#### [WHAT THIS TASK INVOLVES]
Starting with the line that contains "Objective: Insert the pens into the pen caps", copy each line exactly through the end of the listing, and omit all pictures.

#### [GIVEN DATA]

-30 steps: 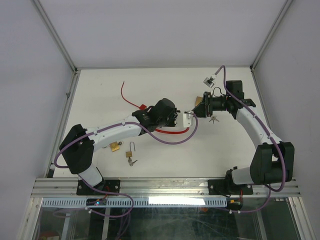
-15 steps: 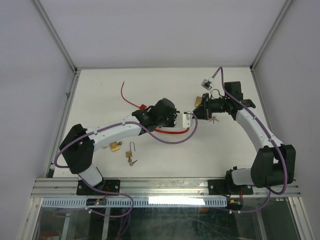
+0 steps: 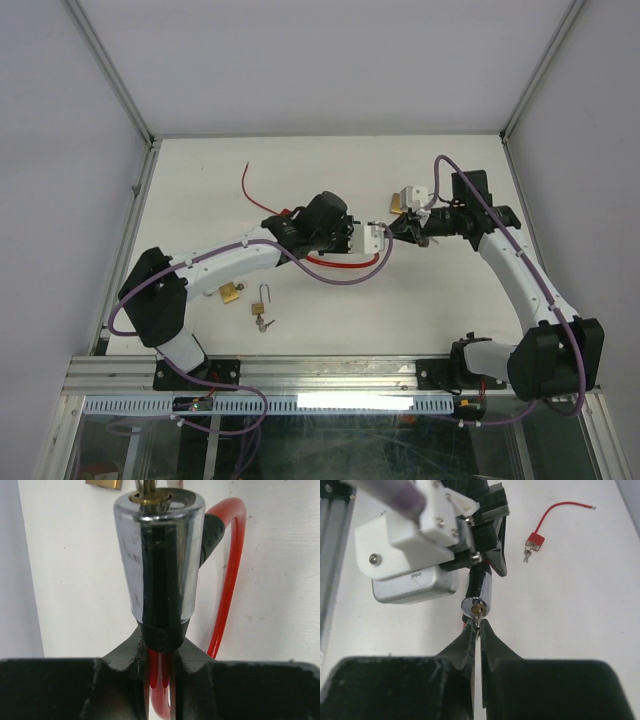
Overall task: Lock with the key
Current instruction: Lock the lock.
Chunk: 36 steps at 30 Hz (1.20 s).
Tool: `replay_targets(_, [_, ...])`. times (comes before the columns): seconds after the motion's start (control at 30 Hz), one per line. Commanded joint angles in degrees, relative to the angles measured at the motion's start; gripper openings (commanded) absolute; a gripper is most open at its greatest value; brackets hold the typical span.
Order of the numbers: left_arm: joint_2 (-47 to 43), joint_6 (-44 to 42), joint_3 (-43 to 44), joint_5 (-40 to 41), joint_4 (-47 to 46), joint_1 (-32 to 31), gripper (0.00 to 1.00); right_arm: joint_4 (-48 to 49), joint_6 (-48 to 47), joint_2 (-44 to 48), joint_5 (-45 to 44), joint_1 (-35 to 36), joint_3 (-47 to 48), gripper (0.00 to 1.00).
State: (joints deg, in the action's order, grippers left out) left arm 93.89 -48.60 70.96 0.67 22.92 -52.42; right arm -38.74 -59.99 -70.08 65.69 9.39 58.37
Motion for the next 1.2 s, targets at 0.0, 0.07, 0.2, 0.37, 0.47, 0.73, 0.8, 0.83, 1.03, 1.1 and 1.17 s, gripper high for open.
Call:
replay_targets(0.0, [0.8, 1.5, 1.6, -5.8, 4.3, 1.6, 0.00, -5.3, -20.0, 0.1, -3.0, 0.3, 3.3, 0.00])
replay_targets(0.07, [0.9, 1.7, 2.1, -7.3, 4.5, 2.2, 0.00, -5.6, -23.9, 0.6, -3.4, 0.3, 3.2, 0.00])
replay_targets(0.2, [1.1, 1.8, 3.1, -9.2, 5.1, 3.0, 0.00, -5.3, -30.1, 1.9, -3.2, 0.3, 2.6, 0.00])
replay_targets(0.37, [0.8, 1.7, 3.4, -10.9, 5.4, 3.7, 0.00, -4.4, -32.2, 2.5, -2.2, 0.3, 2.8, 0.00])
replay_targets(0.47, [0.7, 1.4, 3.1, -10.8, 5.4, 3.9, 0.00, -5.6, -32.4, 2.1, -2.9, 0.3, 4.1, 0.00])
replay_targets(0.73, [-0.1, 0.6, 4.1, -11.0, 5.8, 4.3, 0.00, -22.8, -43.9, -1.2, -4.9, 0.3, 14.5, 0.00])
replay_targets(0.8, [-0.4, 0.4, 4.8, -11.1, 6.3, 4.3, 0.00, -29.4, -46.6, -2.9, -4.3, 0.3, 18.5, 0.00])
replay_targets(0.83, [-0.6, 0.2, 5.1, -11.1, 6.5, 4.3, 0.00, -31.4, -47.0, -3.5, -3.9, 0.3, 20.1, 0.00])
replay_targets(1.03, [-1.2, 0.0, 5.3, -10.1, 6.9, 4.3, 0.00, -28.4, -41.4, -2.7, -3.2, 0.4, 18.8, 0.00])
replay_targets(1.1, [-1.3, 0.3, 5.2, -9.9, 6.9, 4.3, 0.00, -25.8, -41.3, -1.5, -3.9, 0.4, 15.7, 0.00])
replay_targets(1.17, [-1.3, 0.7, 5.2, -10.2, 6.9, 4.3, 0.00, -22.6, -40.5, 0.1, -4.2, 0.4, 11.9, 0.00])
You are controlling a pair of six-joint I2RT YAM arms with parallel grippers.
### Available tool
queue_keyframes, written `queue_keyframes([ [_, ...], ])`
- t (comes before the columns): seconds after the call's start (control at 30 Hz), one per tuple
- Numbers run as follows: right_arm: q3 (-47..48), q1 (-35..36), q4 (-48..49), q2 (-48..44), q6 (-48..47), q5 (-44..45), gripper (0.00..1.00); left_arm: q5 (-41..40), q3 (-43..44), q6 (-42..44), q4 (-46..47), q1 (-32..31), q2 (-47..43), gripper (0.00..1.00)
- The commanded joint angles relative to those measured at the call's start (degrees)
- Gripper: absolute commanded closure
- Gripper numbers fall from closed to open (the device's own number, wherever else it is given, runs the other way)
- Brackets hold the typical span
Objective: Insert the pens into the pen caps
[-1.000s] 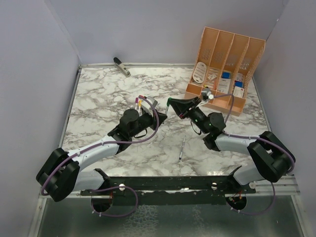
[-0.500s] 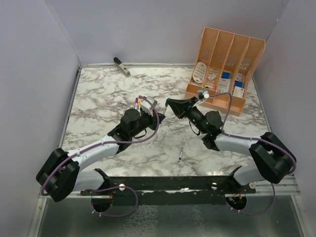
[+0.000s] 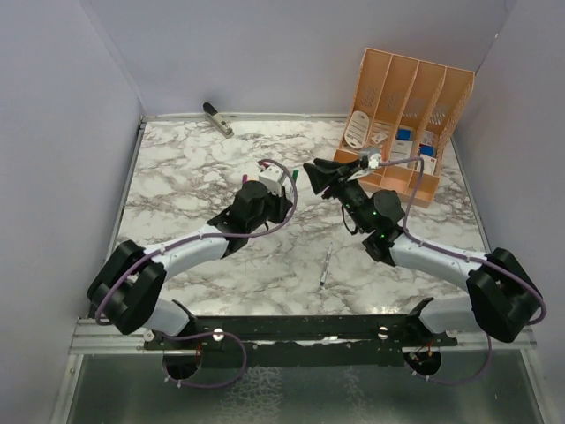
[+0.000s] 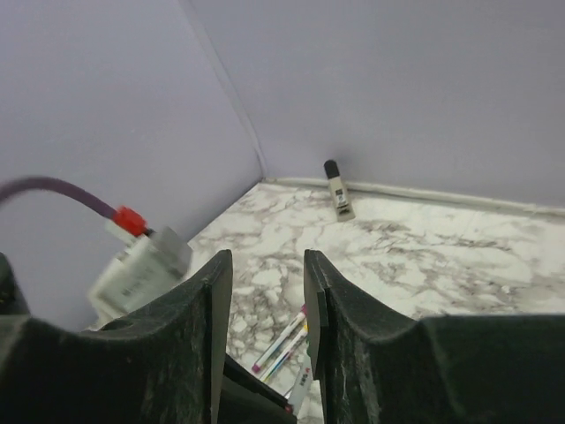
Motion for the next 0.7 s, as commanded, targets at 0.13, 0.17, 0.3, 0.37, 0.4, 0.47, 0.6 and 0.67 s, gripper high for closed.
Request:
queue_keyframes([
  [0.13,-0.6,0.3,-10.5,-10.0,-5.9,18.1,0.62,-4.9,12.6,-0.9,-19.8,2.6,13.4,1.0],
  [0.17,-0.8,0.3,-11.9,-10.8,-6.0,19.3,0.62,-4.8,13.0,-1.2,-20.1,2.9,14.3,1.0],
  [0.3,-1.5,0.2,-17.0,-12.6,-6.2,21.8,0.62,-4.8,15.3,-2.2,-21.2,4.3,18.2,1.0],
  [0.37,-1.6,0.3,-19.8,-12.8,-6.0,22.5,0.62,-4.6,17.3,-1.8,-22.6,4.8,21.3,1.0],
  [0.4,-1.9,0.3,-20.6,-12.9,-5.9,22.9,0.62,-4.4,18.1,-1.6,-23.0,5.0,22.5,1.0],
  [0.47,-2.5,0.3,-21.5,-13.2,-5.6,23.2,0.62,-4.1,19.6,-1.1,-23.4,5.1,24.1,1.0],
  [0.6,-3.5,0.3,-22.2,-14.0,-5.0,23.2,0.62,-5.2,22.4,-0.4,-24.9,5.6,27.0,1.0],
  [0.67,-3.8,0.2,-22.5,-14.1,-4.7,23.1,0.62,-5.8,23.1,-0.3,-25.1,5.8,27.9,1.0],
])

#### [SOLUTION TO THE EXERCISE]
Objective: Insert the pens into the pen caps
[-1.000s] 
[-0.500s] 
[+0.000s] 
[+0.000s] 
Motion for the next 0.7 s, as commanded, targets at 0.13, 0.17, 0.3, 0.37, 0.4, 0.47, 0.6 and 0.67 s, gripper high for closed.
Request:
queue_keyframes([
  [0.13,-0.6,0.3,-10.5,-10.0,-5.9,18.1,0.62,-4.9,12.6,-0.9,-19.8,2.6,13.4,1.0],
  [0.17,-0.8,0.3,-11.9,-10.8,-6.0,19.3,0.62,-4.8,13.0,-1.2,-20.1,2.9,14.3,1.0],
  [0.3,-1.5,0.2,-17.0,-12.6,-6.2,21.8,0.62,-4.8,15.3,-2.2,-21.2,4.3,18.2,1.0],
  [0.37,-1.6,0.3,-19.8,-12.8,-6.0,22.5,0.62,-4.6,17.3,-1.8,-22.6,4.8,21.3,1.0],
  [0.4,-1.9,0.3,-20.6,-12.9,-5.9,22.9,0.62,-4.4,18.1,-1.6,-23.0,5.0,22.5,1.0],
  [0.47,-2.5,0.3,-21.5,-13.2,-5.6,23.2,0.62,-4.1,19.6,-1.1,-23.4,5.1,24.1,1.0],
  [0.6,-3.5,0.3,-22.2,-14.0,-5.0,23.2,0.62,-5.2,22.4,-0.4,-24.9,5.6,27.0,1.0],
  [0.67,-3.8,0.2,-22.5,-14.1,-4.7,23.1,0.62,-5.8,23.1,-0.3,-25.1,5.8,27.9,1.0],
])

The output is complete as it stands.